That's true that it quantizes (aka bins) the samples, so it isn't right for test...

phab · on Oct 13, 2021

I'm not sure it makes sense to separate "vertical" correctness from "horizontal" correctness when it comes to "did the feature behave" though; to extend the example in TFA, if your fade progress went from 0->0.99 but then stopped before it actually reached 1 for some reason, you might find that you still had a (small, but still present) signal on the output, which, if the peak-peak amplitude was < 0.1, the test wouldn't catch.

Obviously any time you're working with floating-point sample data the precise values of floats will almost always not be bit-accurate against what your model predicts (sometimes even if that model is a previous run of the same system with the same inputs as in this case); it's about defining an acceptable deviation. I guess what I'm saying is that for audio software, a peak-peak error of 0.1 equates to a signal at -20 dBFS (ref DBFS@1.0) (which of course is quite a large amount of error for an audio signal), so perhaps using higher-resolution graphs would be a good idea.

(Has anyone made a tool to diff sixels yet? /s)

jwosty · on Oct 13, 2021

Fair points here. Unfortunately adding more vertical resolution starts to get a little unwieldy to navigate through. Maybe it could start using different characters to multiply the resolution to something sufficiently less forgiving of errors. If it could choose between even 3 chars, for example, it would effectively squash 3 possible values into one line, tripling the resolution.
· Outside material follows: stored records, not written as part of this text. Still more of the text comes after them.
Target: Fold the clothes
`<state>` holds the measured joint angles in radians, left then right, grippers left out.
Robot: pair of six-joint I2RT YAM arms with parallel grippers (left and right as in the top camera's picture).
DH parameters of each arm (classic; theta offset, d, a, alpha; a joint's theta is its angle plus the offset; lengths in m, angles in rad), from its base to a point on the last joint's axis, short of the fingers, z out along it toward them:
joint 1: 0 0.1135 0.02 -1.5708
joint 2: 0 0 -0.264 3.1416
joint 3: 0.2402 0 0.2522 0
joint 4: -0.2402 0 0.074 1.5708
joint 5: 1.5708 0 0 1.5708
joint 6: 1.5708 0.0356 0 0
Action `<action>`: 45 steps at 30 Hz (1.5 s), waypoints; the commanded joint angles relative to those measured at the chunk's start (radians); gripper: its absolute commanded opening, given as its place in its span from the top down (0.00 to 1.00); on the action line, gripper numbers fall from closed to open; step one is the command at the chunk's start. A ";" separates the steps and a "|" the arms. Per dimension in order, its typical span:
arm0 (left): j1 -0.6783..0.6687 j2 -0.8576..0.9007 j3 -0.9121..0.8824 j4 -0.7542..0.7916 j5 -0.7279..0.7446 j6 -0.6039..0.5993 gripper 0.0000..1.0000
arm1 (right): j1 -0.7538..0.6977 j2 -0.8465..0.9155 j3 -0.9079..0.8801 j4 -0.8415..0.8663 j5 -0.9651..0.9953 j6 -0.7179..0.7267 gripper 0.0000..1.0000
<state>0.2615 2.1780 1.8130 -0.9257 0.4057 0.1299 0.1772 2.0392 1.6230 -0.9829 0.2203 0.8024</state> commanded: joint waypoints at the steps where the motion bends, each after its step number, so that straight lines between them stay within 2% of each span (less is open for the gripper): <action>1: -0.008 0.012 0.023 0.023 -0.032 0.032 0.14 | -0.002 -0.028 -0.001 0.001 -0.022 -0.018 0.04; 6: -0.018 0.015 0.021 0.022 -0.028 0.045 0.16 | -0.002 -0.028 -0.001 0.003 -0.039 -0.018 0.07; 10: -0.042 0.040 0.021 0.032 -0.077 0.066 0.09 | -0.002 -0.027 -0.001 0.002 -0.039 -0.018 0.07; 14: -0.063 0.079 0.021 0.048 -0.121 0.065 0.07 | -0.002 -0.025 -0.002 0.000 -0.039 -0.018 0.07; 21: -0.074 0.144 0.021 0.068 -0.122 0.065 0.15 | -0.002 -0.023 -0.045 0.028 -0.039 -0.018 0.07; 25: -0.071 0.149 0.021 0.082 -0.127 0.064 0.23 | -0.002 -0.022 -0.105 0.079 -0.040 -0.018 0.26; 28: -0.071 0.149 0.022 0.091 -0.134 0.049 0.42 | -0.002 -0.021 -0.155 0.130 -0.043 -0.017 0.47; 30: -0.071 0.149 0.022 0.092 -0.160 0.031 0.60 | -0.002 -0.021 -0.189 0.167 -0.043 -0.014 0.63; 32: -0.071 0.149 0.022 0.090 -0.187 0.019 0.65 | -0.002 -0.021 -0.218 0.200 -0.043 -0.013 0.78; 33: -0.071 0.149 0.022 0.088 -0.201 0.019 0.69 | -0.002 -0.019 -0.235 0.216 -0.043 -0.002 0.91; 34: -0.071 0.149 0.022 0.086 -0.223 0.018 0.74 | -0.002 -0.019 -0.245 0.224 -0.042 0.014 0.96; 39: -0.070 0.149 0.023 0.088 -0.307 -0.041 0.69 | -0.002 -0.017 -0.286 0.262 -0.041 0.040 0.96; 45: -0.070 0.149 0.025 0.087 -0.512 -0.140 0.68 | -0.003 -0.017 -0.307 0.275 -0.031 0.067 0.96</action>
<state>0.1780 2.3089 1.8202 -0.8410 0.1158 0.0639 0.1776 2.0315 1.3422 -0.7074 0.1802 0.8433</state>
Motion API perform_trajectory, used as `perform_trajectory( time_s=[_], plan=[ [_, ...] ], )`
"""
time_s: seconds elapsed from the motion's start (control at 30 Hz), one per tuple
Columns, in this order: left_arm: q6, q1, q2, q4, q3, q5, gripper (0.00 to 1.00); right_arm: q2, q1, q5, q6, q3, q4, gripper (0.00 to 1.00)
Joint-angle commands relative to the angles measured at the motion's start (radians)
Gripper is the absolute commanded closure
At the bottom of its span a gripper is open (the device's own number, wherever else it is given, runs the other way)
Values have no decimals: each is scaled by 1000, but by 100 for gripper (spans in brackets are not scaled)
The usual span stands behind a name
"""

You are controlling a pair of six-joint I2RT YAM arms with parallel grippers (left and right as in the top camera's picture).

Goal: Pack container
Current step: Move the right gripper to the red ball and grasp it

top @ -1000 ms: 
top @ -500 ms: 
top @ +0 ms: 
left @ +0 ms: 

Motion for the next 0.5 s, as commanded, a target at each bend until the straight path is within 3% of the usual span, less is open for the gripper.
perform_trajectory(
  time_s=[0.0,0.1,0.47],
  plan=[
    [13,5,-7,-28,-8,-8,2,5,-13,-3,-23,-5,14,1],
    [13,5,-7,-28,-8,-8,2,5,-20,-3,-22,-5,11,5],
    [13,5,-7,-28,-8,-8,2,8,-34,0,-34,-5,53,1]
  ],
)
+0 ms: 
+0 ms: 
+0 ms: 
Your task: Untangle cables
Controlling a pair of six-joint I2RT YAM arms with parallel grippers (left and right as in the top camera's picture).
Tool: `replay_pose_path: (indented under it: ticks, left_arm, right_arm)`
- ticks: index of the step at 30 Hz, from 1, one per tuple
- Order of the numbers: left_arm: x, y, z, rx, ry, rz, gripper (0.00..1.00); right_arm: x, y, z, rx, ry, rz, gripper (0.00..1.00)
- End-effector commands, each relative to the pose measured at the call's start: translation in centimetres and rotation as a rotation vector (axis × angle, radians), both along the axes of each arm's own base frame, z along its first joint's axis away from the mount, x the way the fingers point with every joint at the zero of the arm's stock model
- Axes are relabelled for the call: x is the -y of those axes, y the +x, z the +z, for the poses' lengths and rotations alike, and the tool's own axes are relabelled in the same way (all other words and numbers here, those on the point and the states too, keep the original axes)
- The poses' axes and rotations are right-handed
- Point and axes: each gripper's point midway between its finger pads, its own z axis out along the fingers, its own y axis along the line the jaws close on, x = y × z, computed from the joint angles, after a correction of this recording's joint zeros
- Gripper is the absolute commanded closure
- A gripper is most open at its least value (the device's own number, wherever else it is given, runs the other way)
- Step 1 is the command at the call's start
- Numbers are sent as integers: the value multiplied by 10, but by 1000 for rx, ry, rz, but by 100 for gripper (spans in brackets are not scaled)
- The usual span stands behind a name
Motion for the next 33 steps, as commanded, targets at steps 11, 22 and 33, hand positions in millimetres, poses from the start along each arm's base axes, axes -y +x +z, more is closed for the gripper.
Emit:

twobitshifter · on Oct 14, 2021

I think more resolution may give you more false negatives, which might not be helpful. We’ve used similar tools for integration testing at work and the smallest usually irrelevant change can bust the reference cases, due to the high-detail in the reference, which means going through all the changed tests and then seeing that everything is still fine.

For this, just thinking about sound, I wonder if you could invert the reference wave form and add it to the test to see how well it cancels? Then instead of just knowing there was a diff, you could get measurements of the degree of the diff.